Under the FDCPA, debt collectors are limited in how and when they can contact a debtor. They cannot reach debtors at locations or hours that are inconvenient. In general this means they cannot call prior to 8:00 a.m. or after 9:00 p.m., and they cannot call at a debtor’s place of employment if they are notified that the debtor is not permitted to receive calls there.

In addition, debt collectors must send debtors a written document explaining how much money remains on the debt at least five days after the debt collector initially contacts the debtor. The document must also contain the name of the debtor’s creditor and what actions the debtor can take if they believe they actually do not owe any money to that creditor.

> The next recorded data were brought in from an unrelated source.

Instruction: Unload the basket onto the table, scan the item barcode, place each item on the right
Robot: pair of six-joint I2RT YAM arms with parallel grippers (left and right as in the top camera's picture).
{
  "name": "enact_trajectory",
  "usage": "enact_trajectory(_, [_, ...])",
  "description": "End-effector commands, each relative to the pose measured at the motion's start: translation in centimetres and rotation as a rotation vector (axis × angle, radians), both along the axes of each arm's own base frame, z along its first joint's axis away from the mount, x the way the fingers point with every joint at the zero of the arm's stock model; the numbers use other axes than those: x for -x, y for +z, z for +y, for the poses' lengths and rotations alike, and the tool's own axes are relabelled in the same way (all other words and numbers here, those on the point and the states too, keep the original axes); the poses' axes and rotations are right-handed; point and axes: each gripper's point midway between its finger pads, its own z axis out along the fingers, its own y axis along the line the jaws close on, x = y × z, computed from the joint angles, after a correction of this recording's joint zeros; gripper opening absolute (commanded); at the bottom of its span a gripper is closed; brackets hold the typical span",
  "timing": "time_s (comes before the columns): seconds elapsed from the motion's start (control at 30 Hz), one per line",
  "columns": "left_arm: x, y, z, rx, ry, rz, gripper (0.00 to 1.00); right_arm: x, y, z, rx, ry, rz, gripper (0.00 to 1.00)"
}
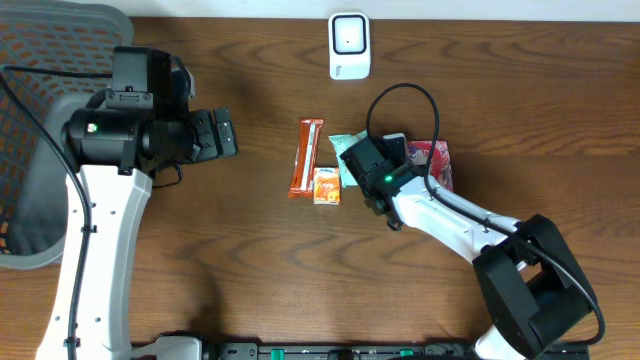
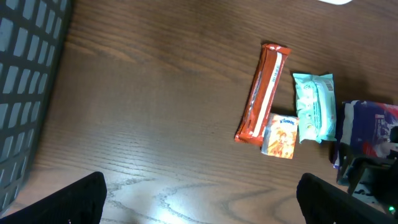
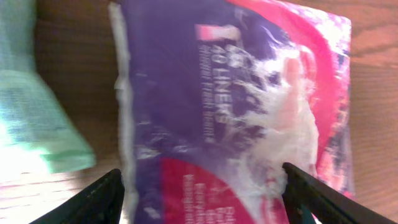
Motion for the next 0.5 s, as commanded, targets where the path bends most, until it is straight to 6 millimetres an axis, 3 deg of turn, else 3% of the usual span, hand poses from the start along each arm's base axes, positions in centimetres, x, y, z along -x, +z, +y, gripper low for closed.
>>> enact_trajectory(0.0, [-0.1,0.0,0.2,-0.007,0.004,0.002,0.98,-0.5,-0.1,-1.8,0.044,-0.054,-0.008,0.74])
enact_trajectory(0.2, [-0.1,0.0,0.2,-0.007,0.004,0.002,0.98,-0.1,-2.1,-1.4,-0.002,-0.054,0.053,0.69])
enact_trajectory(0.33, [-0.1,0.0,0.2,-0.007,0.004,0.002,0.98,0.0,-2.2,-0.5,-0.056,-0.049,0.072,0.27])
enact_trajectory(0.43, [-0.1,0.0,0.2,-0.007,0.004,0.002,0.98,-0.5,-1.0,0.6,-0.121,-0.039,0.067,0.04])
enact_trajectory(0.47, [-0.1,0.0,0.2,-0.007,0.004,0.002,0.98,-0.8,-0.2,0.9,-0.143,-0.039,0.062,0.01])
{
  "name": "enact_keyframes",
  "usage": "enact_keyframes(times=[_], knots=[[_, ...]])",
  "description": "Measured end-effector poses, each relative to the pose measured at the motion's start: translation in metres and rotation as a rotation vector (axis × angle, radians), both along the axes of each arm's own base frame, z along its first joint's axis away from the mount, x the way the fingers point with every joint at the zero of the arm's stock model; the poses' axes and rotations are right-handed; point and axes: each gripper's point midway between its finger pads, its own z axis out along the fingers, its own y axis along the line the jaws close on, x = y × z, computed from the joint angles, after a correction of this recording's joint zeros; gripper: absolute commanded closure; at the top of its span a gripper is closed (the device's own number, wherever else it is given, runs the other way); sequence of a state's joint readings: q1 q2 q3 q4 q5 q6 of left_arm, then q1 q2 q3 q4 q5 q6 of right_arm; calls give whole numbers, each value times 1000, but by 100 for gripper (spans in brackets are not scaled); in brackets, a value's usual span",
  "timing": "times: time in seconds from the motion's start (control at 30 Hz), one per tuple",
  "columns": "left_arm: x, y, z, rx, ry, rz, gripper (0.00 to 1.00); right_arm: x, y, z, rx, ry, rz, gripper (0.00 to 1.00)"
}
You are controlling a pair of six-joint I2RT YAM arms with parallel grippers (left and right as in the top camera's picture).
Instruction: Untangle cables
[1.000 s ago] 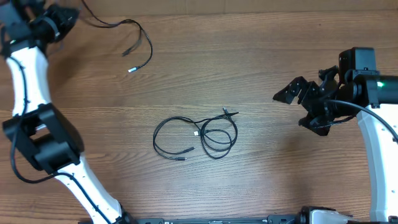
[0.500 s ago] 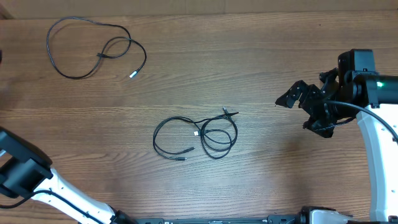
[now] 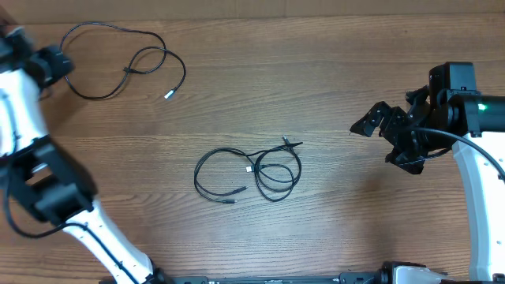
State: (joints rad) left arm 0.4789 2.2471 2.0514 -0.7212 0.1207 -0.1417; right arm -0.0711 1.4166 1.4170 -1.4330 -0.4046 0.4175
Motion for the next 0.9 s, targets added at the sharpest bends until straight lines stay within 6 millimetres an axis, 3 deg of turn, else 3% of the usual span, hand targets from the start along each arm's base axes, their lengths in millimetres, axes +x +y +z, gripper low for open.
enact_keyframes(times=[0.13,0.2,0.53,0.7,0.9], knots=[[18,-34,0,152,55,-54,12,-1,0,0,-2,4,1,0],[20,-39,-5,187,76,-61,13,-2,0,0,-2,7,7,0],[-4,-6,-92,169,269,10,22,-7,-2,-2,-15,24,19,0],[-15,6,-111,137,302,31,29,-8,-2,-2,-19,24,20,0],[-24,15,-127,92,319,43,31,-10,-2,-3,-21,34,19,0]])
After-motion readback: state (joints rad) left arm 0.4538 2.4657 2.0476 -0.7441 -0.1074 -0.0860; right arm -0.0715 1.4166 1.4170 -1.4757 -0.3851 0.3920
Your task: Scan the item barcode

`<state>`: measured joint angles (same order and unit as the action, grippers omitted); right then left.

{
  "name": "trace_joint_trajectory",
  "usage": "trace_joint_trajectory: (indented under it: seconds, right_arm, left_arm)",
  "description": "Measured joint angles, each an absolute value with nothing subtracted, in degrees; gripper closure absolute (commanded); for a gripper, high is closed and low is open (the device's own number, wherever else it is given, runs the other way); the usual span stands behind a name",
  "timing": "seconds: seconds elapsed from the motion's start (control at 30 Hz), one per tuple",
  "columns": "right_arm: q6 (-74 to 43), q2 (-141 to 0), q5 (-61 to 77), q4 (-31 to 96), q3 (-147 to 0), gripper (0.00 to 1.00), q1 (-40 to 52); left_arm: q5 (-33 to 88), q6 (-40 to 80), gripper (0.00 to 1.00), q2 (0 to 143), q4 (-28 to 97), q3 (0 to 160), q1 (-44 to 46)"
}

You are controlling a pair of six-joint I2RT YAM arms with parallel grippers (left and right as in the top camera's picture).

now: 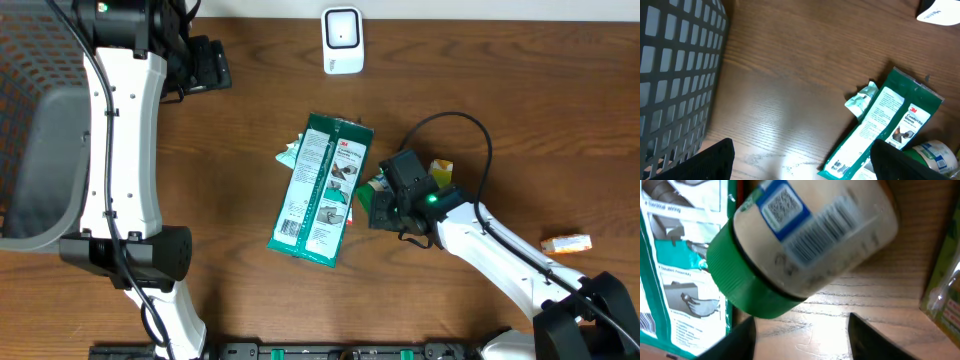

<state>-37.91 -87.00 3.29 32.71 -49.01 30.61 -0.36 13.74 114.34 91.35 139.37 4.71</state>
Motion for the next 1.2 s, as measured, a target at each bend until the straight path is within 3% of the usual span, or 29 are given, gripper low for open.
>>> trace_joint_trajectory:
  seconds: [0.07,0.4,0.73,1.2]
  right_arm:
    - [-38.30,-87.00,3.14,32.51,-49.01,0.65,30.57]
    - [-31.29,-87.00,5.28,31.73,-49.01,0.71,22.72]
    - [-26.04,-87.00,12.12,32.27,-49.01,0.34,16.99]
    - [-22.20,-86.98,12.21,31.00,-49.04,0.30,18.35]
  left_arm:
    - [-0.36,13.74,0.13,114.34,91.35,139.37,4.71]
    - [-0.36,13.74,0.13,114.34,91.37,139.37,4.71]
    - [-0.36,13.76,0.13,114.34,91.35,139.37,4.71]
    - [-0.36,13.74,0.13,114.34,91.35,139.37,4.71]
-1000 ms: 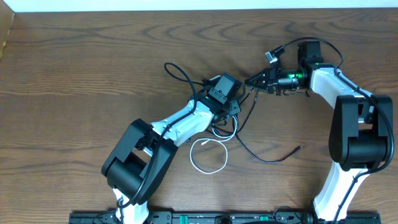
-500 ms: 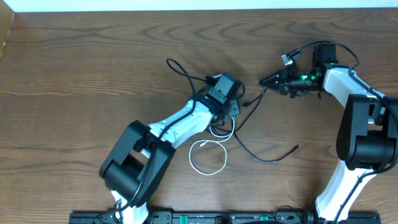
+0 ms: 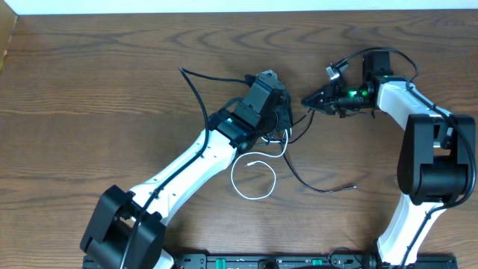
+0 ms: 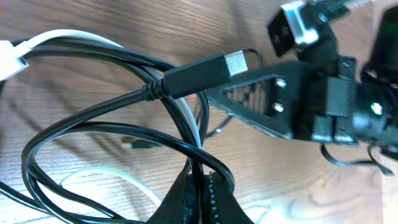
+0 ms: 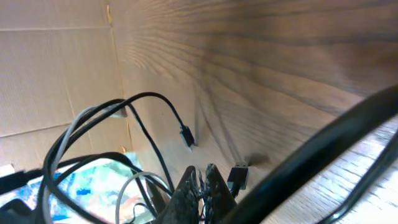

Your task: Untangle cables

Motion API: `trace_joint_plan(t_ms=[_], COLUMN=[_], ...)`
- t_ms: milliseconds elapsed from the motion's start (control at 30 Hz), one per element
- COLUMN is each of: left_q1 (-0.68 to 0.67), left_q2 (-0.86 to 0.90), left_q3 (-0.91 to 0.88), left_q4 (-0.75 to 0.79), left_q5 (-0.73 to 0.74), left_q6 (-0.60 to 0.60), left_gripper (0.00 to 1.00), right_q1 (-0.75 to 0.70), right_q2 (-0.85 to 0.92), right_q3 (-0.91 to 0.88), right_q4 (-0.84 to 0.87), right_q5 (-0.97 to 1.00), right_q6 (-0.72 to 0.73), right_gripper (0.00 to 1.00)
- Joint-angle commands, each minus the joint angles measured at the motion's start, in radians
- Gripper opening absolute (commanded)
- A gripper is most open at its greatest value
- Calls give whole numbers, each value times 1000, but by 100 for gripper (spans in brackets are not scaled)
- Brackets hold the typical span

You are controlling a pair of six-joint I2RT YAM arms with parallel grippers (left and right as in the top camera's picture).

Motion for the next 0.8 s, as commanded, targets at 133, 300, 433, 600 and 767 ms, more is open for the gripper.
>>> trace_joint_plan(t_ms=[133,300,433,600,767], left_q1=[3,3,3,3,19], left_q2=[-19,-19,-18,-18,-18], left_q3=[0,0,0,0,0], left_q4=[-8,-16,-19,-27,-58], left_q5=[82,80,80,29,-73], left_q6=[231,287,286,263,106], left_gripper=[7,8,7,8,7], right_q1=[12,10,10,10,11], right_q2=[-25,-25,-25,-25,-25], right_q3=[0,0,0,0,0], right_q4=[6,5,1,-11,-31], right_q5=[-7,-2,-3,1,-34], right_q6=[-1,-1,-1,-5,-142], right_gripper=[4,42,71,99,91])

In addition, if the debtor is represented by a lawyer, the debt collector can only contact the lawyer and not the debtor themselves. Also, debt collectors can only reach out to other people to obtain the debtor’s phone number, address and place of employment and in general can only contact a third party one time. Debt collectors in general cannot discuss the debtor’s financial situation with anyone except the debtor, the debtor’s attorney and the debtor’s spouse if the debtor is married.

These are only some topics covered by the FDCPA. In the future we will discuss further topics under the FDCPA, including what constitutes creditor harassment, threats and unfair practices. By learning more about the FDCPA, debtors can further protect their rights against illegal debt collection practices.